▶ _DATA SEGMENT_
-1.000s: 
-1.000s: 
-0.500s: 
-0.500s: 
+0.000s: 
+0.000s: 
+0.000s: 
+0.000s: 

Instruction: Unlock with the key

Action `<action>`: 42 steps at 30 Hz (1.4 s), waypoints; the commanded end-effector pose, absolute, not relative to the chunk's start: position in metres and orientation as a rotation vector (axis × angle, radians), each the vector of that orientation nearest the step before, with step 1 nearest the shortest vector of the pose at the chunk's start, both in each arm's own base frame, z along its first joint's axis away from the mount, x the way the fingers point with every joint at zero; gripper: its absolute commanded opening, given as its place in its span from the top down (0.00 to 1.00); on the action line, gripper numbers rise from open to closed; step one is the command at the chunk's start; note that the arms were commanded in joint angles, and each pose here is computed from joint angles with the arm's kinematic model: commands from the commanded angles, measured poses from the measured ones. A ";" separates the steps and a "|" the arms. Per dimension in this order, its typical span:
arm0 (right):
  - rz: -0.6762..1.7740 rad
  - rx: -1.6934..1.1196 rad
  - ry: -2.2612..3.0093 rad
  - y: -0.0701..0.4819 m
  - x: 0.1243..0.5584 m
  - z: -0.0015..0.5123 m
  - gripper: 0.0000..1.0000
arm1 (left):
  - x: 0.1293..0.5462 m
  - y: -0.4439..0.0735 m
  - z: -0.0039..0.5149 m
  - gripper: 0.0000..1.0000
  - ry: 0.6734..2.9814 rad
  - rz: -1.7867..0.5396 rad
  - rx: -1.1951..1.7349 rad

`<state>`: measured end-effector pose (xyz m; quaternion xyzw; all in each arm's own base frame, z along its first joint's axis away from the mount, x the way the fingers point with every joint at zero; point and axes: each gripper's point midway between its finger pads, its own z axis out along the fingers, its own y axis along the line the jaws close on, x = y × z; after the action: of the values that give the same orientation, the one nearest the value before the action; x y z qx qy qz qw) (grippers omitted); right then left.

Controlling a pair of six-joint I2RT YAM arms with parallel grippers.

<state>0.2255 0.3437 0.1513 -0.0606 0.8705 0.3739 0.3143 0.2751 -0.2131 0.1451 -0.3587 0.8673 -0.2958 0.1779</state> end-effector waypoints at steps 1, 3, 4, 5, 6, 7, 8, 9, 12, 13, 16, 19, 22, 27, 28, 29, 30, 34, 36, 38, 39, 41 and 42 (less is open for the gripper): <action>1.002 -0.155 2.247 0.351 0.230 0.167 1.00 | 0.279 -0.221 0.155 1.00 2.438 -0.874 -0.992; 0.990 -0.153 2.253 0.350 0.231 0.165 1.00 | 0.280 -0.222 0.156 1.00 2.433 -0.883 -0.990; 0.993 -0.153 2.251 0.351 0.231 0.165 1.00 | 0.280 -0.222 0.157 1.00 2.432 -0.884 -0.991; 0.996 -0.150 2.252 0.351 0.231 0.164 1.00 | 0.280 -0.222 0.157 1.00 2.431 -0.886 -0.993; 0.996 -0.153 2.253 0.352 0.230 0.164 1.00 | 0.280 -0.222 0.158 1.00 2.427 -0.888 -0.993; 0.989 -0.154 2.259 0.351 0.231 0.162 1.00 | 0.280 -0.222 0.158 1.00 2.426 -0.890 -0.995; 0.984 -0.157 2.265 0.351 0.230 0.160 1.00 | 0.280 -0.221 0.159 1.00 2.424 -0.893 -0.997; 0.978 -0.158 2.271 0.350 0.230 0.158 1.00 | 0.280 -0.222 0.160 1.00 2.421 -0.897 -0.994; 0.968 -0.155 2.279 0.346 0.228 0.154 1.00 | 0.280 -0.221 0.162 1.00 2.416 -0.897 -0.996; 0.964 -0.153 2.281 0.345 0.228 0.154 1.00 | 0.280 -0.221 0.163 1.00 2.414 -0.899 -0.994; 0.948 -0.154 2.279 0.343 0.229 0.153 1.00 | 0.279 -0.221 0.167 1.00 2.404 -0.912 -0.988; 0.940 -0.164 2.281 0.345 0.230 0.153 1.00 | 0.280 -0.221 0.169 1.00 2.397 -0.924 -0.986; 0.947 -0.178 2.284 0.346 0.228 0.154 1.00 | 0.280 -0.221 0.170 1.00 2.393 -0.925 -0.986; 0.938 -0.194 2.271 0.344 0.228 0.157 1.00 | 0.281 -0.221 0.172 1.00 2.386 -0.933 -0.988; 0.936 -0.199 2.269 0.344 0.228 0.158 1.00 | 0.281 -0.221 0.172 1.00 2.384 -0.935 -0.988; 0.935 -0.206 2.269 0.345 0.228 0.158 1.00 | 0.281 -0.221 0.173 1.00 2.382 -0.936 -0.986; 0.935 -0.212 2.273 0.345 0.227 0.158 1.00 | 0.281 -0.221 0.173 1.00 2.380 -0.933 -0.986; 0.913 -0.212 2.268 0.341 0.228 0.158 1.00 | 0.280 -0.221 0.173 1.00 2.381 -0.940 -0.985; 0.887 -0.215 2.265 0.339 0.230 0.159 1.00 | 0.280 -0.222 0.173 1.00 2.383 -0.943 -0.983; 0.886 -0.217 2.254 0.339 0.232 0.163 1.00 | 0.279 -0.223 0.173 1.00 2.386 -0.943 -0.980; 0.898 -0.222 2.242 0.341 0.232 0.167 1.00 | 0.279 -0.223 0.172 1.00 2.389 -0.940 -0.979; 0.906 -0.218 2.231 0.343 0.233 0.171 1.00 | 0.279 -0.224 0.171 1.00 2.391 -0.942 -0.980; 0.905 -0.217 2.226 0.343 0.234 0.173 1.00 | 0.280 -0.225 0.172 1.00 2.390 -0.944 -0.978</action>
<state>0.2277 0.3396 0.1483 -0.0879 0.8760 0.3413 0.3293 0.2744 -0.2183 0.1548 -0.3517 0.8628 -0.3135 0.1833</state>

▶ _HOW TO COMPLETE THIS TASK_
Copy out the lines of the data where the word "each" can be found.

▶ _FINISHED TASK_
Action `<action>`: 42 steps at 30 Hz (1.4 s), waypoints; the commanded end-effector pose, absolute, not relative to the chunk's start: position in metres and orientation as a rotation vector (axis × angle, radians), each the vector of that orientation nearest the step before, with step 1 nearest the shortest vector of the pose at the chunk's start, both in each arm's own base frame, z along its first joint's axis away from the mount, x the way the fingers point with every joint at zero; gripper: its absolute commanded opening, given as its place in its span from the top down (0.00 to 1.00); on the action line, gripper numbers rise from open to closed; step one is the command at the chunk's start; note that the arms were commanded in joint angles, and each pose here is computed from joint angles with the arm's kinematic model: commands from the commanded angles, measured poses from the measured ones. A ";" separates the steps and a "|" the arms. Per dimension in this order, its typical span:
`<state>`: measured end-effector pose (xyz m; quaternion xyzw; all in each arm's own base frame, z along its first joint's axis away from the mount, x the way the fingers point with every joint at zero; point and axes: each gripper's point midway between its finger pads, its own z axis out along the fingers, its own y axis along the line the jaws close on, x = y × z; after the action: of the values that give the same orientation, the one nearest the value before the action; x y z qx qy qz qw) (grippers omitted); right then left.

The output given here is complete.